Rats were exposed nose-only. In the nose-only exposure system, animals were restrained in individual holding tubes that were plugged into an exposure manifold (In-Tox Products, LLC, Clinton, MS) with just the snout exposed to the exposure atmosphere, which serves to minimize dermal exposure. The test atmosphere enters the nose-only manifold, is channeled to the individual animal ports and excess vapor exits through an exhaust port. Exhaled air from the animals is entrained and leaves with the exhaust air, which minimizes the potential for re-breathing by other animals and for CO₂ buildup. eC vapor was generated using an electronically controlled, smoking machine, which was programmed to use various puff regimens and generated test aerosols with size distributions similar to those found under real-world conditions. Rats were monitored for respiratory distress (labored mouth breathing, reduced activity, and audible wheezing). We noted that after repeated use especially at the high wattage condition, some coils became “burnt”, i.e., the higher current flow burns the wick inside the coil and the burned wick does not distribute the liquid properly to the coil which causes localized overheating. This phenomenon has been documented by other investigators as well [15]. The condition of the coils and effects on experimental outcomes were tracked.
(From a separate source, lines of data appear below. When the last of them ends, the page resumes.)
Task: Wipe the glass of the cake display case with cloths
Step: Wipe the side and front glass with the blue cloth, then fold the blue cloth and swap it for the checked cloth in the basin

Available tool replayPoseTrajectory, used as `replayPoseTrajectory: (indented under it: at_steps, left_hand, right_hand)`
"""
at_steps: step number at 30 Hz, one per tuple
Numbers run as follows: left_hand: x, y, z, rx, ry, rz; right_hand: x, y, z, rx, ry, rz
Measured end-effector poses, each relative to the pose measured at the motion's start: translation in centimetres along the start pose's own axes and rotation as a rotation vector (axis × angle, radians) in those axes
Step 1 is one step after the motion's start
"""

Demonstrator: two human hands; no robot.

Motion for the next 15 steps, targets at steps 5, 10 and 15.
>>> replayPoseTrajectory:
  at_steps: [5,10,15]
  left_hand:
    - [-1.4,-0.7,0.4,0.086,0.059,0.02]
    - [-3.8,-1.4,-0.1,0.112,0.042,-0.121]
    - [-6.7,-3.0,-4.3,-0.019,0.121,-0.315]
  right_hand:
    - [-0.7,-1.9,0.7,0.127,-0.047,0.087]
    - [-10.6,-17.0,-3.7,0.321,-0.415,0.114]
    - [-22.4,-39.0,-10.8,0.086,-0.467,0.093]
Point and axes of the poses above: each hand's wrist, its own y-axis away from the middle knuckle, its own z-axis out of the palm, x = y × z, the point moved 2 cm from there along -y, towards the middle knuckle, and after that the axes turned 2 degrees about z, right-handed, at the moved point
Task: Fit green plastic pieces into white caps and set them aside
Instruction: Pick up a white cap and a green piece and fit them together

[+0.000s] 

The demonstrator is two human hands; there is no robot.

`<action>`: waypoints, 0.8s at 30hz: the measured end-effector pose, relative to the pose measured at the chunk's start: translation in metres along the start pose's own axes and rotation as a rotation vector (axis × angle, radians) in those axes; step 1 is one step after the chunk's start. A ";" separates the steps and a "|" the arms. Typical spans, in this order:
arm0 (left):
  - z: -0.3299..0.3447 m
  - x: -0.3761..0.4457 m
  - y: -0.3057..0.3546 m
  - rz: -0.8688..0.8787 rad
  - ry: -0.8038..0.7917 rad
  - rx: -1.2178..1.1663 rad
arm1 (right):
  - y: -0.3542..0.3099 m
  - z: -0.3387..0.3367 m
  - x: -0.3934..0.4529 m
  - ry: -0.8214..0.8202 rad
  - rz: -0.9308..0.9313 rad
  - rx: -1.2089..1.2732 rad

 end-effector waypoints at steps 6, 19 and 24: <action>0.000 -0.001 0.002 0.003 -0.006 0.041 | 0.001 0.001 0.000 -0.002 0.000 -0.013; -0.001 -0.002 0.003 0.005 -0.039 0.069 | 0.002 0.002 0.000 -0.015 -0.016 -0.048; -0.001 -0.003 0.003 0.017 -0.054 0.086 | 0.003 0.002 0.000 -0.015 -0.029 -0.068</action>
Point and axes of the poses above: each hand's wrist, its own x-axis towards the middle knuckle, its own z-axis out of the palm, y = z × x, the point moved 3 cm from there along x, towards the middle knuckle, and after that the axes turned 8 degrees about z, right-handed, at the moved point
The rats (16 in each group, eight males and eight females) were euthanized with an overdose of barbiturates at 48 h post-exposure. The lungs were lavaged for analysis of fluid. The lungs were then removed and perfused with 10% formalin through the trachea in order to keep the alveoli from collapsing. The heart and lungs were then further fixed in 10% formalin, dissected and cut for histologic analysis. They were stained with hematoxylin and eosin (H&E). Inflammatory cells were counted from 12 random areas per section.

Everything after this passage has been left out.